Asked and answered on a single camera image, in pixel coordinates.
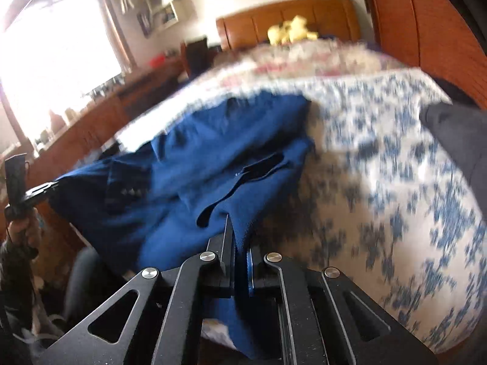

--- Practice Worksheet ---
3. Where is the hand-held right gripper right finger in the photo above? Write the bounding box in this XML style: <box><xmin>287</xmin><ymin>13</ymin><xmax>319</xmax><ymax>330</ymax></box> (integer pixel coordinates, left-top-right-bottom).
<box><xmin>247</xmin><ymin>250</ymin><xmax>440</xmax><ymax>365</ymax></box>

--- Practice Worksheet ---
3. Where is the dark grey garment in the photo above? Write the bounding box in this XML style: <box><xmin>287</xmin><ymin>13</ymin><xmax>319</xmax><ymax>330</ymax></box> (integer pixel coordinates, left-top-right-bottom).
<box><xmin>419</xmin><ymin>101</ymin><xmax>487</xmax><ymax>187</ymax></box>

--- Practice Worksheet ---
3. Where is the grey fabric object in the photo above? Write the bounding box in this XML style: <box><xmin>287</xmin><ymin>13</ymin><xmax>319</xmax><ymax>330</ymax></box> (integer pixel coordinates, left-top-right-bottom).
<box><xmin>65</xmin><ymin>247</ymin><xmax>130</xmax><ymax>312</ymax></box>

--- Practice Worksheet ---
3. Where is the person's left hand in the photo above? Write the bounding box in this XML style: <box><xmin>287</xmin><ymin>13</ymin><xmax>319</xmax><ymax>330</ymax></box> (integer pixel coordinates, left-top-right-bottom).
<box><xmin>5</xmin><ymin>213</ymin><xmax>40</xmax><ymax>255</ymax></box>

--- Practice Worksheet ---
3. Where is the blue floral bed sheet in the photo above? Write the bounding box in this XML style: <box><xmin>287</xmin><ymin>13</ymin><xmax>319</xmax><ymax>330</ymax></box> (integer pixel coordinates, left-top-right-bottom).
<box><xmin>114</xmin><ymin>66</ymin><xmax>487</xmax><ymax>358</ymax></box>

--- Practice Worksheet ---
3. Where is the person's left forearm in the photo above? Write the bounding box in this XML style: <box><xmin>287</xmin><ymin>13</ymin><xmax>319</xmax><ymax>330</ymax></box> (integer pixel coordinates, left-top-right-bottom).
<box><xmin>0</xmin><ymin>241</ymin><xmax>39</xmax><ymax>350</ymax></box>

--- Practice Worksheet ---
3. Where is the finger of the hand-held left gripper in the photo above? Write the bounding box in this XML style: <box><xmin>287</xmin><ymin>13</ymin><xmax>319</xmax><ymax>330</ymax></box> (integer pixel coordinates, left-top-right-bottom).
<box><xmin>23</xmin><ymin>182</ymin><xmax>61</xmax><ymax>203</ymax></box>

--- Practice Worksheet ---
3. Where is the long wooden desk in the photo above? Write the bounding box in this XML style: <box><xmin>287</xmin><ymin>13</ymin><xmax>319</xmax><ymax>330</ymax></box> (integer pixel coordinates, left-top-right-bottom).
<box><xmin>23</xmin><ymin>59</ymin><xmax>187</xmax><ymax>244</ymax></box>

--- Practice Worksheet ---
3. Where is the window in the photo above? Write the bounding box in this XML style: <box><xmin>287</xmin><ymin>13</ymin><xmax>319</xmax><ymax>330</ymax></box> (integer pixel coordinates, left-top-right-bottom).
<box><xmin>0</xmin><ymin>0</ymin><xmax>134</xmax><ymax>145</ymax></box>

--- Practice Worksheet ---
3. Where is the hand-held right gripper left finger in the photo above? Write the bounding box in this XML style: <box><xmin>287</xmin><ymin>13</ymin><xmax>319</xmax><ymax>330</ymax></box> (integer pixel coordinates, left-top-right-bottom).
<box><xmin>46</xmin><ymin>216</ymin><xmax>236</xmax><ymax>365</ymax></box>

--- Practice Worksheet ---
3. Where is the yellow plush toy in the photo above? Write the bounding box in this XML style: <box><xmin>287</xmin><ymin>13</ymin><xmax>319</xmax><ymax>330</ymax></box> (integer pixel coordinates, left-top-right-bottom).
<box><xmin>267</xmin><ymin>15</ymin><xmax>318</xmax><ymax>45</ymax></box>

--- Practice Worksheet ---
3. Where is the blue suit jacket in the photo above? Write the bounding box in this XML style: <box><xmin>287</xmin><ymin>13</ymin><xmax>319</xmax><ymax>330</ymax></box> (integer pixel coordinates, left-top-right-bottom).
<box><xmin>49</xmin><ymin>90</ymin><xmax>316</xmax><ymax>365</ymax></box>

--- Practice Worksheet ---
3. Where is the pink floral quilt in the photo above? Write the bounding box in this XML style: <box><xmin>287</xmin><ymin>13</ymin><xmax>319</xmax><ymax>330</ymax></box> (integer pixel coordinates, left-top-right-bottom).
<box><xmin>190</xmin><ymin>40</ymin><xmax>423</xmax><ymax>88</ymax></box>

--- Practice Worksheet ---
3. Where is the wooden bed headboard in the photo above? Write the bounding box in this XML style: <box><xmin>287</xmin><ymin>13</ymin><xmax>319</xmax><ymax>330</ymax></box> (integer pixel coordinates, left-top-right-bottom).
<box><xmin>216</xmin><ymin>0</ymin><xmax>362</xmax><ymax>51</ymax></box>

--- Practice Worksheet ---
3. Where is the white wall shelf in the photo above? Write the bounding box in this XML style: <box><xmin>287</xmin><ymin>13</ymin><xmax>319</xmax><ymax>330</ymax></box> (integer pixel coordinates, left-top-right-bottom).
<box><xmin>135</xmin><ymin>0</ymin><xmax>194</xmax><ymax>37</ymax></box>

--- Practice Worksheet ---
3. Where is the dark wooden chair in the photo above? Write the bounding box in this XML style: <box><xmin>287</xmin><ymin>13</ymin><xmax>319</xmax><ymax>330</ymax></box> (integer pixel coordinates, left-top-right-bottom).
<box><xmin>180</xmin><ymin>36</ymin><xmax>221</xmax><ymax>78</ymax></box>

▬▬▬▬▬▬▬▬▬▬

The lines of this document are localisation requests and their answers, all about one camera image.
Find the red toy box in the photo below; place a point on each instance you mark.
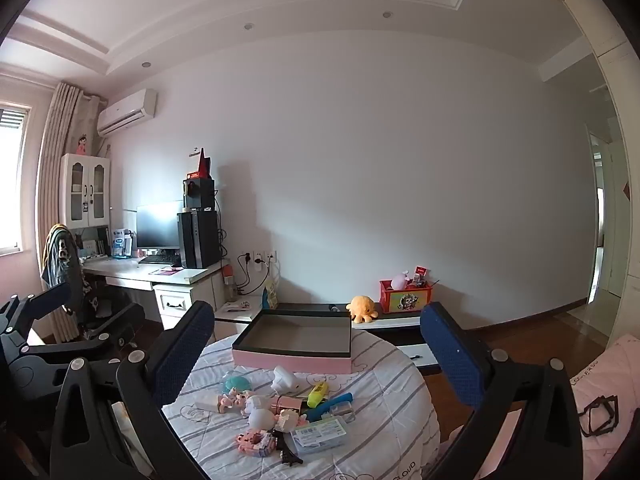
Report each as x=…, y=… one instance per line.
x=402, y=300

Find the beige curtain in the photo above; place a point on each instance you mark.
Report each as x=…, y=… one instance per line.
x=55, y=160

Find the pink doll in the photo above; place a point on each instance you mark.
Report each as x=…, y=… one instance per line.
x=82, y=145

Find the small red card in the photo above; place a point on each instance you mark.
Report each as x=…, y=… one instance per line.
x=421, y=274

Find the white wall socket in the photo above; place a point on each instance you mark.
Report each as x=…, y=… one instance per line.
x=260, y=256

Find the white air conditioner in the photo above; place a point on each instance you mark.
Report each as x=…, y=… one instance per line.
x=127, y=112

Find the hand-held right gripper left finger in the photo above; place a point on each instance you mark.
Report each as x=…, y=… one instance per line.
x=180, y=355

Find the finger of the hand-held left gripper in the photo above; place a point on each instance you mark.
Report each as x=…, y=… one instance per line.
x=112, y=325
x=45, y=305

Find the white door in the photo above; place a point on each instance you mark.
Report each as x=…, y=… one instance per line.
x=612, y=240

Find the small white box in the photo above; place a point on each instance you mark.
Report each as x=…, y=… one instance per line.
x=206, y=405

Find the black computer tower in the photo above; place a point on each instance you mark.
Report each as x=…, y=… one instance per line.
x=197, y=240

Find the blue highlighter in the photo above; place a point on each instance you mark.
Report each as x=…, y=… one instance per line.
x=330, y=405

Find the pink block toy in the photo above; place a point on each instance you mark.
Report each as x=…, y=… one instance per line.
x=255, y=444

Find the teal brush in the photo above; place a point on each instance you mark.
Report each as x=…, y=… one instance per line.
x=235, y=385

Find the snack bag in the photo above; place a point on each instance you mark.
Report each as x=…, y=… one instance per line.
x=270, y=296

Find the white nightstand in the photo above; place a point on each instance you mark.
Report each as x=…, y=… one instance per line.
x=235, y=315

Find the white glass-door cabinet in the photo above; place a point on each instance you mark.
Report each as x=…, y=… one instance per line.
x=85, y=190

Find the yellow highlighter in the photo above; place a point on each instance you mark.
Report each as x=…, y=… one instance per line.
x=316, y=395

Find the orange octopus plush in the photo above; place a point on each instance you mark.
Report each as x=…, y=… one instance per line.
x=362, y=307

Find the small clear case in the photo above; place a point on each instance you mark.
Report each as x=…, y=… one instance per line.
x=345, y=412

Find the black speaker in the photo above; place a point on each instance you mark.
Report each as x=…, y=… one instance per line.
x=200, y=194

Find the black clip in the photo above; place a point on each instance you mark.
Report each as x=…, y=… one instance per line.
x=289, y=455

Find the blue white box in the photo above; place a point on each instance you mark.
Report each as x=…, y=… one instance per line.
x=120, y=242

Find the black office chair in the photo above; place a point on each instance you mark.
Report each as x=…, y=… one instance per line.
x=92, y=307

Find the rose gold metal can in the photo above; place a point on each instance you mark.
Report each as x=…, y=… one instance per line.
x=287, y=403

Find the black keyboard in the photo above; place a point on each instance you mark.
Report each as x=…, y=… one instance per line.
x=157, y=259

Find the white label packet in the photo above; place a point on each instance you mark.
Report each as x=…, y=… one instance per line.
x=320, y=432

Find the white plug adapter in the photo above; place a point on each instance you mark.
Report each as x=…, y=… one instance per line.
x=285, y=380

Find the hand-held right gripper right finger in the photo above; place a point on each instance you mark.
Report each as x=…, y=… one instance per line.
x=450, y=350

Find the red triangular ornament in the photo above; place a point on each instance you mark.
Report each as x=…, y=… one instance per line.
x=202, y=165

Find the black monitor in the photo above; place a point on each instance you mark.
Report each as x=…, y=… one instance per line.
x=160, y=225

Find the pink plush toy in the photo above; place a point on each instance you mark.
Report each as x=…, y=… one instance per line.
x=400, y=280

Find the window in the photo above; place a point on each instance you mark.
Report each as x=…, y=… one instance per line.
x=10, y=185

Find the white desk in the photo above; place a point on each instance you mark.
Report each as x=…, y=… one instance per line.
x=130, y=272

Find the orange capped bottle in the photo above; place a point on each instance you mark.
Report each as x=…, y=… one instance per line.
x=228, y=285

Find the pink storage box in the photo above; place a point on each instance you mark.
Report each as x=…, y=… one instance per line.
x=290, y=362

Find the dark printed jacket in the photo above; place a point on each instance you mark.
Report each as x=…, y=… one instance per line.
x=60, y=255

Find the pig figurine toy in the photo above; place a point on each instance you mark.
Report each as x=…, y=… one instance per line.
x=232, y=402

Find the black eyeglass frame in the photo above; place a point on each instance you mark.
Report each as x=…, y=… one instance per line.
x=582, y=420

▬▬▬▬▬▬▬▬▬▬

**TASK INSTRUCTIONS**
Every line of the entries above that includes "highlighter" should be copied.

**WRITTEN SOLUTION**
Find the blue highlighter in the photo above; place a point on each instance you mark.
Find the yellow highlighter in the photo above; place a point on each instance you mark.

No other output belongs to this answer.